Eloquentia est avant tout une aventure humaine,  qui a pour vocation d'amener un art noble et ancien pour le faire renaître dans des lieux souvent oubliés par la culture. Le projet encourage les jeunes générations,
à croire en eux, en leurs propres capacités et ainsi à prendre leur avenir en main.

 

LA FORMATION
Grâce au soutien de La Coopérative Indigo, l’association Eloquentia Saint-Denis a également lancé cette année une formation gratuite à l’expression publique, ouverte à tous les étudiants de l’Université Paris VIII.

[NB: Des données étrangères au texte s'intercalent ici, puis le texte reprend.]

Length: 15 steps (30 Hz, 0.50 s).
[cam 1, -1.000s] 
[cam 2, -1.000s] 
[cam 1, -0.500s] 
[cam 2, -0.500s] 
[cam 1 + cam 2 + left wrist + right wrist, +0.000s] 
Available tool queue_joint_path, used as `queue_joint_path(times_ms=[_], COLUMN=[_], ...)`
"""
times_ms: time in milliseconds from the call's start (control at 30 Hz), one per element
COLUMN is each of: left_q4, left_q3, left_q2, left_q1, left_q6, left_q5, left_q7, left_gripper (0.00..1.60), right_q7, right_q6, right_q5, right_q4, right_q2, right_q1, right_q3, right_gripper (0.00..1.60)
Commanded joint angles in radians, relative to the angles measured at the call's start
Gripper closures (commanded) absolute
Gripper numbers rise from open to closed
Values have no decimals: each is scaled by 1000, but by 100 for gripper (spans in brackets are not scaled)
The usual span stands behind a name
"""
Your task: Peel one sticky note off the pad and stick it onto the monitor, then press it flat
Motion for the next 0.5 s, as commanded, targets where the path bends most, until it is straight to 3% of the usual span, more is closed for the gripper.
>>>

Cette formation (36h) a pour ambition, de former les étudiants aux différentes formes de rhétoriques: plaidoirie, slam, stand-up, poésie, etc. Elle offre également des outils pratiques afin de faciliter l'insertion professionnelle des jeunes diplômés. Cette formation se divise donc en trois phases : l'apprentissage de la rhétorique classique, des cours de théâtre et de stand-up, des entraînements à l’entretien d’embauche, et à la rédaction de CV et de lettres de motivation.
 
LE CONCOURS     
Organisé avec le soutien de l’Université Paris VIII, le concours prend la forme de duels d’éloquence où chaque candidat se doit de répondre à une question en un temps imparti. Le vainqueur de ces joutes est élu « Le Meilleur Orateur de Seine-Saint-Denis ». Le ou la gagnant(e) se voit offrir un an de  frais de scolarité à l’université. 
Forte de son succès, Eloquentia a poursuivi l’aventure une deuxième année et accueilli,  pour les phases finales du concours 2014, Nader Boussandel, Yacine Belhousse, ainsi que l’humoriste Kee-Yoon Kim et le rappeur Kenyon. Pour la grande finale, Michèle Laroque, l’humoriste Baptiste Lorber ainsi que de grands avocats du Barreau de Paris ont présidé le jury.